■ **Problem statement**
In the entries below, find each line with the word "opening" and return it.

■ **Input**
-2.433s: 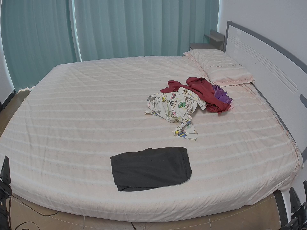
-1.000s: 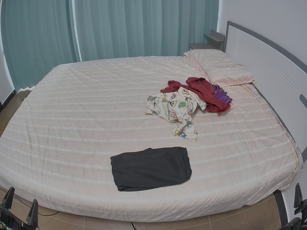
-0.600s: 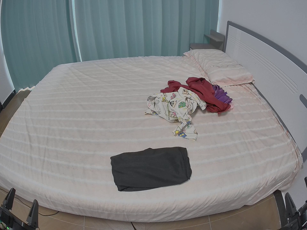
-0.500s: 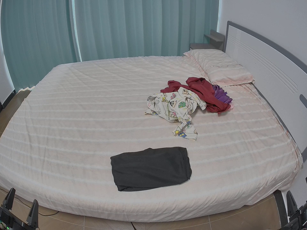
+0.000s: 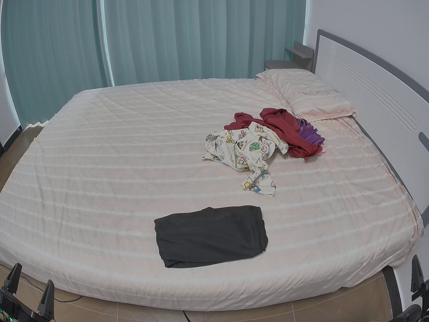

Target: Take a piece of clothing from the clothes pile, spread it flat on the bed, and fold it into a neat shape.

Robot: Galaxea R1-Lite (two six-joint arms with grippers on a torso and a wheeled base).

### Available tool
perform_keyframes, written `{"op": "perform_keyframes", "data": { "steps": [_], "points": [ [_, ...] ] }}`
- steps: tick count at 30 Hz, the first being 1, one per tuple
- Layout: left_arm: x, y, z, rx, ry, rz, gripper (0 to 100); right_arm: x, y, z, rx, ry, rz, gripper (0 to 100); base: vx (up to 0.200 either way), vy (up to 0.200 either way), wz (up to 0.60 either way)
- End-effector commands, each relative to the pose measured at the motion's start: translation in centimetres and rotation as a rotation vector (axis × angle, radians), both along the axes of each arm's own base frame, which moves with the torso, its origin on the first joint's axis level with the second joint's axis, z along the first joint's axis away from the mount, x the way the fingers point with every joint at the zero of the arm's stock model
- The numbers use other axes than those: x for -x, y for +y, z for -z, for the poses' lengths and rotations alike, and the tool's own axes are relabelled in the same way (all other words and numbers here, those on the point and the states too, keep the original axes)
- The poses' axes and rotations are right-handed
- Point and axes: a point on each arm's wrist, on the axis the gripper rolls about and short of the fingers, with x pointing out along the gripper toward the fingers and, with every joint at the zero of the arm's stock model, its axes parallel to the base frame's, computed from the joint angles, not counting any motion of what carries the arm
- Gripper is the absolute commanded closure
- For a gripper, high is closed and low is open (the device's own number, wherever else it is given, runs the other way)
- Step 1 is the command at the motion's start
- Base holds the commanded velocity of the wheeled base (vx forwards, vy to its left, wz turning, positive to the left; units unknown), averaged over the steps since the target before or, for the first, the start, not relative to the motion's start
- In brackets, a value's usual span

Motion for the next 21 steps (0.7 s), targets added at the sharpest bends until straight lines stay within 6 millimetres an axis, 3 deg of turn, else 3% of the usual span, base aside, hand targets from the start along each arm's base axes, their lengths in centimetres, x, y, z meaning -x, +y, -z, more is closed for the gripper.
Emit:
{"op": "perform_keyframes", "data": {
  "steps": [1, 6, 21],
  "points": [
    [-0.03, 0.0, 0.47, 0.0, 0.004, 0.0, 0, 0.03, 0.07, -0.27, 0.039, -0.069, -0.03, 0, 0.0, 0.0, 0.0],
    [-0.03, 0.0, 0.47, 0.0, 0.004, 0.0, 0, -0.06, 0.15, 0.51, 0.034, 0.006, -0.066, 0, 0.0, 0.0, 0.0],
    [-0.03, 0.0, 0.47, 0.0, 0.004, 0.0, 0, -0.08, 0.43, 0.49, -0.042, -0.004, -0.196, 0, 0.0, 0.0, 0.0]
  ]
}}
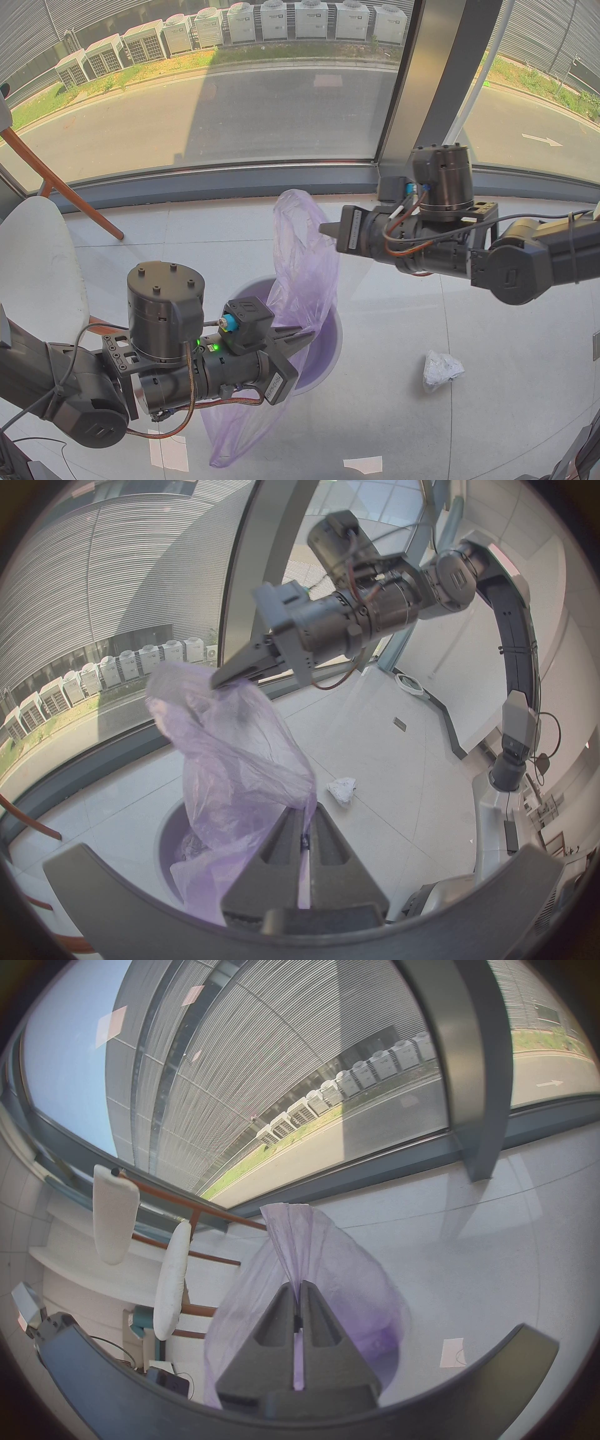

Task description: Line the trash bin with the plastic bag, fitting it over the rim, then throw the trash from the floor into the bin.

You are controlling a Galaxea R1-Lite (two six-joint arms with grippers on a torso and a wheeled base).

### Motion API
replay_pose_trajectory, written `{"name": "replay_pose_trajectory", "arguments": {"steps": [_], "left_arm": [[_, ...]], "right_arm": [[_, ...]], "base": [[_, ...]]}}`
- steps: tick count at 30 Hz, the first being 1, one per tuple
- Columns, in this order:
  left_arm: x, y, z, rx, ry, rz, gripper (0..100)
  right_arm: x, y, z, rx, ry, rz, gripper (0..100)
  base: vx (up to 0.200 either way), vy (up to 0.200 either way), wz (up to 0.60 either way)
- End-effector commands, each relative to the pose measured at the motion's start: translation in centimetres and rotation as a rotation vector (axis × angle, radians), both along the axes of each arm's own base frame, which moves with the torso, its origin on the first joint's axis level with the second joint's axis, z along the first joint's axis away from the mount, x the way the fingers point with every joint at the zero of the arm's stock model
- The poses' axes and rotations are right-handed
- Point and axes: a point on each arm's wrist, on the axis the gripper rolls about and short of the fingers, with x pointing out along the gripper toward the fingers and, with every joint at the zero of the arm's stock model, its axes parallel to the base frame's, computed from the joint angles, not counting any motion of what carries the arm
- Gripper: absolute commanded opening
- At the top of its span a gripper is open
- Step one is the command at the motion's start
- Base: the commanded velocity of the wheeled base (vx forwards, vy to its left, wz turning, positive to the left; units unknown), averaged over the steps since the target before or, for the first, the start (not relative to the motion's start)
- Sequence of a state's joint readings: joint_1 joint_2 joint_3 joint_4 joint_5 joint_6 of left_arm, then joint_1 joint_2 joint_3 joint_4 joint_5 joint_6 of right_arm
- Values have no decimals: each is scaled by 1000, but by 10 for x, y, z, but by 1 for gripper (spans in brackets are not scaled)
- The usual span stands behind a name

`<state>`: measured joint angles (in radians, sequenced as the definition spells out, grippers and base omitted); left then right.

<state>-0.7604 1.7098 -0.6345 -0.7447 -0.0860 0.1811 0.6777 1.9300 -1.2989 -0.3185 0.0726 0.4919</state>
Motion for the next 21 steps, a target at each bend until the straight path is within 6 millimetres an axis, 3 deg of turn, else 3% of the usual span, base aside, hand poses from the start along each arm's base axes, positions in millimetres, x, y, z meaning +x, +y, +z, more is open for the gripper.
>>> {"name": "replay_pose_trajectory", "arguments": {"steps": [1, 3, 4, 7, 11, 13, 21], "left_arm": [[-2, 4, 5, -29, 11, 17, 0], [-2, 5, 4, -31, 16, 22, 0], [-2, 5, 2, -38, 40, 34, 0], [-1, 4, 0, -37, 49, 57, 0], [4, 1, -6, -15, 62, 75, 0], [7, -2, -19, 20, 96, 83, 0], [33, -26, -39, 61, 107, 134, 0]], "right_arm": [[-7, -40, 14, 16, -8, -70, 0], [-8, -44, 12, 11, -3, -79, 0], [-11, -58, 3, -14, 27, -105, 0], [-14, -64, -9, -40, 61, -117, 0], [-15, -64, -14, -34, 55, -113, 0], [-14, -63, -18, -25, 45, -114, 0], [3, -74, -62, -22, 34, -166, 0]], "base": [[0, 0, 0], [0, 0, 0], [0, 0, 0], [0, 0, 0], [0, 0, 0], [0, 0, 0], [0, 0, 0]]}}
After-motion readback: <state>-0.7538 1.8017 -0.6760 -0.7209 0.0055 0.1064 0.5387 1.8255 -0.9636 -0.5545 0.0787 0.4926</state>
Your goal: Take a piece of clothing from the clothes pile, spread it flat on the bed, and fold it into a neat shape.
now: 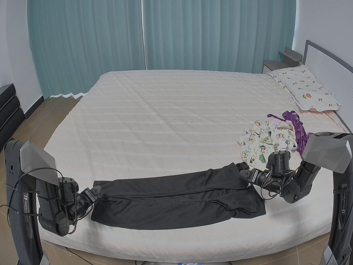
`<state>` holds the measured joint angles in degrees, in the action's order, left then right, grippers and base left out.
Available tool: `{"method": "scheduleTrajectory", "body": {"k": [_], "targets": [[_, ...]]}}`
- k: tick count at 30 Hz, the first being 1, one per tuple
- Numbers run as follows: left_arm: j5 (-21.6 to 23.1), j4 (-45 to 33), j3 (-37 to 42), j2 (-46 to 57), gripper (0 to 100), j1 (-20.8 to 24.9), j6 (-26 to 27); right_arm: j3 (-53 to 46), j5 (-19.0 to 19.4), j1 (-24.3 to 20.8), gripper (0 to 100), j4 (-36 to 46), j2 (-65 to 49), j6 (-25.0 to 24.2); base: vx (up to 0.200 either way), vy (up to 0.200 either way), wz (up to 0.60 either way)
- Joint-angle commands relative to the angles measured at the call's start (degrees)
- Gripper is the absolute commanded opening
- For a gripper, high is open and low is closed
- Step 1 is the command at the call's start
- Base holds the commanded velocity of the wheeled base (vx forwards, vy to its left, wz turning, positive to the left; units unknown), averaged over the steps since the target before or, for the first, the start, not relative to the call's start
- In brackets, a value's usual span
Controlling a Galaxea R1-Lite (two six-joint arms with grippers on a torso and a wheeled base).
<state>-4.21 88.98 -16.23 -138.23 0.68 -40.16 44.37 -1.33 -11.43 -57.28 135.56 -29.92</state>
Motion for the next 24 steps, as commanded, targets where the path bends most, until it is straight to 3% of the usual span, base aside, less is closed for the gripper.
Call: {"method": "scheduleTrajectory", "body": {"k": [1, 4, 8, 24], "targets": [[0.2, 1.0, 1.3, 1.2, 100, -0.1, 0.3, 0.0, 0.0, 0.0, 100, 0.0, -0.1, 0.1, -0.2, 0.0, 0.0], [0.8, 0.9, 1.9, 1.2, 100, 0.3, 0.3, 0.0, 0.0, -0.1, 100, 0.0, 0.0, 0.1, -0.2, 0.0, 0.0], [2.5, 0.8, 2.8, 0.6, 100, 0.5, 0.4, -0.1, 0.0, -0.2, 100, 0.1, 0.1, 0.1, 0.0, 0.0, 0.0], [2.7, 1.0, 3.1, -3.9, 100, 3.2, 1.5, 0.1, 0.0, -0.5, 100, 0.1, 0.9, 0.3, 0.0, 0.0, 0.0]]}}
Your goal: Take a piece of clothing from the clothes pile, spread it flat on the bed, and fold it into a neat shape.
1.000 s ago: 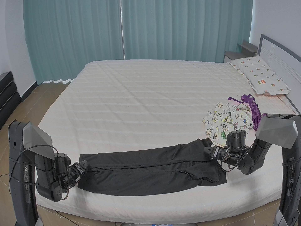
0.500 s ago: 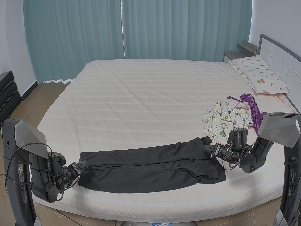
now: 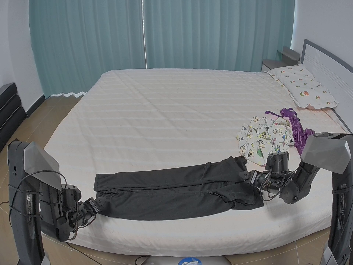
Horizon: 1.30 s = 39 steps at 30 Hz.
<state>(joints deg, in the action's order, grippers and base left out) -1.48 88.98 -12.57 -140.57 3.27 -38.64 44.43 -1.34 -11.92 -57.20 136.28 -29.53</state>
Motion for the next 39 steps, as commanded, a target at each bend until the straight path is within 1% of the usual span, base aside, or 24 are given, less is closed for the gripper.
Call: {"method": "scheduleTrajectory", "body": {"k": [1, 3, 4, 9, 14, 17, 18, 20, 24, 30, 34, 37, 38, 39], "targets": [[-0.1, 1.0, -0.6, -1.5, 100, 0.6, 0.0, 0.0, 0.0, -0.1, 100, 0.0, 0.2, 0.0, 0.0, 0.0, 0.0], [-0.1, 1.0, -0.6, -1.6, 100, 0.6, 0.0, 0.0, 0.0, -0.1, 100, 0.0, 0.2, 0.0, 0.0, 0.0, 0.0], [-0.1, 1.0, -0.6, -1.6, 0, 0.6, 0.0, 0.0, 0.0, -0.1, 100, 0.0, 0.2, 0.0, 0.0, 0.0, 0.0], [-0.5, 1.0, 0.0, -1.6, 0, 0.6, 0.4, 0.0, 0.0, -0.1, 100, 0.0, 0.2, 0.0, 0.0, 0.0, 0.0], [-1.8, 0.6, 2.5, -1.3, 0, 0.5, 5.3, 0.0, -0.1, 0.0, 100, 0.0, 0.1, 0.0, 0.0, 0.0, 0.0], [-2.9, 0.6, 3.3, -1.4, 0, 0.7, 6.8, -0.1, -0.1, 0.0, 100, 0.0, 0.1, 0.0, 0.0, 0.0, 0.0], [-4.6, 0.6, 3.3, -1.4, 0, 0.6, 7.8, -0.1, -0.1, -0.1, 100, 0.0, 0.0, 0.0, 0.0, 0.0, 0.0], [-5.7, 0.6, 3.5, -1.5, 0, 0.6, 8.3, -0.1, -0.1, -0.1, 100, 0.0, 0.0, 0.0, 0.0, 0.0, 0.0], [-5.8, 0.6, 4.4, -1.5, 0, 0.7, 9.2, -0.1, -0.1, -0.1, 100, 0.0, 0.0, 0.0, 0.0, 0.0, 0.0], [-6.3, 0.5, 6.2, -1.5, 0, 0.6, 12.2, -0.1, -0.1, -0.1, 100, 0.0, 0.0, 0.0, 0.0, 0.0, 0.0], [-8.2, 0.2, 6.4, -1.5, 0, 0.7, 12.4, -0.1, -0.1, -0.1, 100, 0.0, 0.0, 0.0, 0.0, 0.0, 0.0], [-8.2, 0.2, 6.6, -1.5, 0, 0.7, 12.6, -0.1, -0.1, -0.1, 100, 0.0, 0.0, 0.0, 0.0, 0.0, 0.0], [-8.2, 0.2, 6.6, -1.5, 100, 0.7, 12.6, -0.1, -0.1, -0.1, 100, 0.0, 0.0, 0.0, 0.0, 0.0, 0.0], [-8.2, 0.2, 6.7, -1.5, 100, 0.7, 13.0, -0.1, -0.1, 0.0, 100, 0.0, 0.0, 0.0, 0.0, 0.0, 0.0]]}}
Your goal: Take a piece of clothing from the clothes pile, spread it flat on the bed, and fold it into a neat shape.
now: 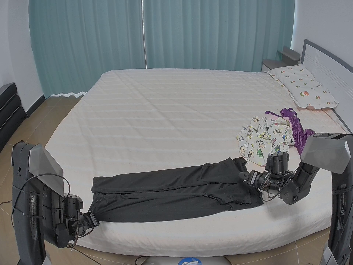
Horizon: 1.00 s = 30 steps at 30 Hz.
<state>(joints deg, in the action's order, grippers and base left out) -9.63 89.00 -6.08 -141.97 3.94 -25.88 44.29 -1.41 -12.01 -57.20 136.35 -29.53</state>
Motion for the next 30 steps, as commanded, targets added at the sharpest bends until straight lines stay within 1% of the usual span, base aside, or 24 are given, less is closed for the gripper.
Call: {"method": "scheduleTrajectory", "body": {"k": [1, 6, 10, 11, 13, 14, 15, 16, 17, 18, 19, 22, 24, 25, 27, 28, 29, 30], "targets": [[0.0, 0.2, 0.2, -0.1, 100, 0.0, 0.2, 0.0, 0.0, 0.0, 100, 0.0, 0.0, 0.0, 0.0, 0.0, 0.0], [0.1, 0.4, -0.2, 0.5, 100, -0.1, 0.2, 0.0, 0.0, 0.1, 100, 0.0, 0.0, 0.0, 0.0, 0.0, 0.0], [1.0, 0.2, -0.9, 4.2, 100, -1.3, 0.0, 0.0, 0.0, 0.0, 100, 0.0, 0.1, 0.1, 0.0, 0.0, 0.0], [2.3, 0.3, -1.9, 6.1, 100, -2.2, -0.3, 0.1, 0.0, 0.0, 100, 0.0, 0.1, 0.0, 0.0, 0.0, 0.0], [3.6, 0.2, -2.8, 8.2, 100, -3.8, -0.3, 0.2, 0.0, 0.0, 100, 0.0, 0.1, 0.0, 0.0, 0.0, 0.0], [3.6, 0.2, -2.8, 8.2, 100, -3.8, -0.3, 0.2, 0.0, 0.0, 100, 0.0, 0.1, 0.0, 0.0, 0.0, 0.0], [5.3, -0.1, -3.8, 10.4, 100, -5.6, -0.4, 0.3, 0.0, 0.1, 100, 0.0, 0.1, 0.1, 0.0, 0.0, 0.0], [7.0, -0.8, -4.7, 11.2, 100, -6.0, -0.5, 0.4, 0.0, 0.1, 100, 0.1, 0.1, 0.0, 0.0, 0.0, 0.0], [7.0, -0.8, -4.7, 11.2, 100, -6.0, -0.5, 0.4, 0.0, 0.1, 100, 0.1, 0.1, 0.0, 0.0, 0.0, 0.0], [10.3, -3.6, -7.1, 12.4, 100, -6.6, -0.7, 0.4, -0.1, 0.0, 100, 0.1, 0.1, 0.0, 0.0, 0.0, 0.0], [11.6, -5.9, -8.5, 12.9, 100, -6.7, -0.8, 0.4, -0.1, 0.0, 100, 0.1, 0.2, 0.1, 0.0, 0.0, 0.0], [14.5, -17.6, -14.3, 15.8, 100, -6.7, -0.9, 0.4, 0.0, 0.0, 100, 0.1, 0.3, 0.1, 0.0, 0.0, 0.0], [18.3, -28.2, -20.1, 17.0, 100, -6.7, -1.3, 0.5, -0.1, 0.0, 100, 0.1, 0.6, 0.1, 0.0, 0.0, 0.0], [19.7, -31.1, -21.9, 16.8, 100, -6.7, -1.3, 0.5, 0.0, 0.0, 100, 0.1, 0.7, 0.1, 0.0, 0.0, 0.0], [22.0, -33.5, -24.8, 16.5, 100, -6.8, -1.3, 0.5, -0.1, 0.0, 100, 0.1, 0.7, 0.1, 0.0, 0.0, 0.0], [22.2, -33.5, -24.9, 16.5, 100, -6.8, -1.3, 0.5, 0.0, 0.0, 100, 0.1, 0.7, 0.1, 0.0, 0.0, 0.0], [23.2, -33.3, -26.4, 15.0, 100, -7.0, -1.3, 0.5, -0.1, 0.0, 100, 0.1, 0.7, 0.1, 0.0, 0.0, 0.0], [23.1, -33.1, -27.7, 13.3, 100, -7.0, -0.9, 0.5, -0.1, 0.0, 100, 0.1, 0.7, 0.1, 0.0, 0.0, 0.0]]}}
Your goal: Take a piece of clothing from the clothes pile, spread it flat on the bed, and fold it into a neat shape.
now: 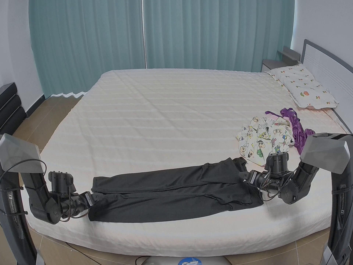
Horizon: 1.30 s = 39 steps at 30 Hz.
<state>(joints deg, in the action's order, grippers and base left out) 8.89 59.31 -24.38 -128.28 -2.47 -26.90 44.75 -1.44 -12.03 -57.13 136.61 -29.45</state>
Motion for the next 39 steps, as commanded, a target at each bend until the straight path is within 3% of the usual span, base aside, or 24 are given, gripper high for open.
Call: {"method": "scheduleTrajectory", "body": {"k": [1, 20, 23, 24, 39], "targets": [[4.6, -3.4, -9.5, -0.8, 100, -0.6, 0.3, 0.1, 0.0, 0.0, 100, 0.0, 0.4, 0.0, 0.0, 0.0, 0.0], [3.1, -1.7, -8.0, -3.8, 100, 1.1, 1.1, 0.1, -0.1, -0.5, 100, -0.1, 0.9, 0.0, 0.0, 0.0, 0.0], [0.5, -1.7, -8.7, -5.6, 100, 1.1, 1.4, 0.1, -0.1, -0.5, 100, -0.1, 0.9, 0.1, 0.0, 0.0, 0.0], [0.1, -1.7, -8.8, -6.3, 0, 1.0, 1.4, 0.1, -0.1, -0.5, 100, -0.1, 0.9, 0.1, 0.0, 0.0, 0.0], [-2.9, -1.7, -9.1, -6.4, 0, 0.0, 1.0, -0.2, -0.1, -0.4, 100, -0.2, 0.3, 0.1, 0.0, 0.0, 0.0]]}}
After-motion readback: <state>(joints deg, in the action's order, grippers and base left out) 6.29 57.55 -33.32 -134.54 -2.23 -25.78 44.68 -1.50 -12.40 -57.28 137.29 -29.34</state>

■ **Task result**
- Gripper: absolute commanded opening
- Gripper is the absolute commanded opening

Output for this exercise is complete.